[[ Given data open ]]

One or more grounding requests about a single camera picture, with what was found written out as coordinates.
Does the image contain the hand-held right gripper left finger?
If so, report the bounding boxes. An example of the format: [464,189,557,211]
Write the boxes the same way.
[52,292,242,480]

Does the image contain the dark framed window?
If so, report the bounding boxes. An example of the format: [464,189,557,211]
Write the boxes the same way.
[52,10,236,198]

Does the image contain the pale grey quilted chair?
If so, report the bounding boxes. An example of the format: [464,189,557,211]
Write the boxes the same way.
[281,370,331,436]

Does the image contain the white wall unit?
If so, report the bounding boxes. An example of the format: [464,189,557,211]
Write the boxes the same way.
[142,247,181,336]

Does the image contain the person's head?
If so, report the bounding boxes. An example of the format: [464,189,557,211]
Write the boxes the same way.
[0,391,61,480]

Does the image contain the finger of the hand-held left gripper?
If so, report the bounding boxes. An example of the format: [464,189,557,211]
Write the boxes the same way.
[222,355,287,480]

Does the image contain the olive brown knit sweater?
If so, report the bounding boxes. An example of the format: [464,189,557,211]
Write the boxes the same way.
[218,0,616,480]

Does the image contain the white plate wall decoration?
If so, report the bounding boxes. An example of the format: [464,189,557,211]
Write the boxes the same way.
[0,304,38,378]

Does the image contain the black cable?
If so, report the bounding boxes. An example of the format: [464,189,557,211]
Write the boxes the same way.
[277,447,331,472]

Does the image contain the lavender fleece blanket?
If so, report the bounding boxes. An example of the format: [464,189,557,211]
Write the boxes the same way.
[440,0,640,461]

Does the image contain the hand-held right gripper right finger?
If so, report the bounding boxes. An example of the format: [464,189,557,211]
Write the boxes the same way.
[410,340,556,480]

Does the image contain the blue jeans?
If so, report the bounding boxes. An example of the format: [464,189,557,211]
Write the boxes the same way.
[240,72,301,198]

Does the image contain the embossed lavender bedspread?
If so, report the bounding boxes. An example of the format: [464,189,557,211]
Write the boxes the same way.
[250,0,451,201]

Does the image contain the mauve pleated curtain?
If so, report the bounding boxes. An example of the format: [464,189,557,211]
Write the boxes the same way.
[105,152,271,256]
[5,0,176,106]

[[ Given data closed ]]
[[ Given data open ]]

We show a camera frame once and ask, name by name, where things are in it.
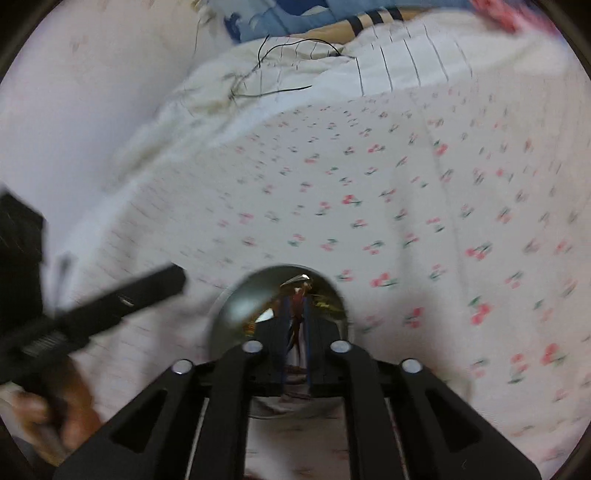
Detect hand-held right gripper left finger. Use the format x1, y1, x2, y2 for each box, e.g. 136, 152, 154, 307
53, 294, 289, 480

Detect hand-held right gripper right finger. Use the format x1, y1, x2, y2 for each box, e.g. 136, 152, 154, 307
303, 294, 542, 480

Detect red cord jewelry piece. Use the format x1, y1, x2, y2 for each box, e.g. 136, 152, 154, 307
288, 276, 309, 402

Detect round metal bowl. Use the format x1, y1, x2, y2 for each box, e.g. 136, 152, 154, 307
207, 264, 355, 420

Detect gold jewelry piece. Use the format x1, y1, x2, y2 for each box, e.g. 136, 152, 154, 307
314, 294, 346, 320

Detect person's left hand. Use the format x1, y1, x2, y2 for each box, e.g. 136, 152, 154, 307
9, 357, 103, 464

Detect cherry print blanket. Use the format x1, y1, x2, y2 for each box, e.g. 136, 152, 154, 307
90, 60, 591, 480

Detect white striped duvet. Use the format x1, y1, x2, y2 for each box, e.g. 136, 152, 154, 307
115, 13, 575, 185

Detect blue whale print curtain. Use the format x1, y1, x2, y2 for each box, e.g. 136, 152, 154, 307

[[ Given data closed ]]

Assigned task -
All lines of the records above that contain the word "blue" are to be copied out.

Answer to this problem -
Does the image contain the blue jeans?
Detect blue whale print curtain. Use the format x1, y1, x2, y2 for each box, e.g. 136, 152, 154, 307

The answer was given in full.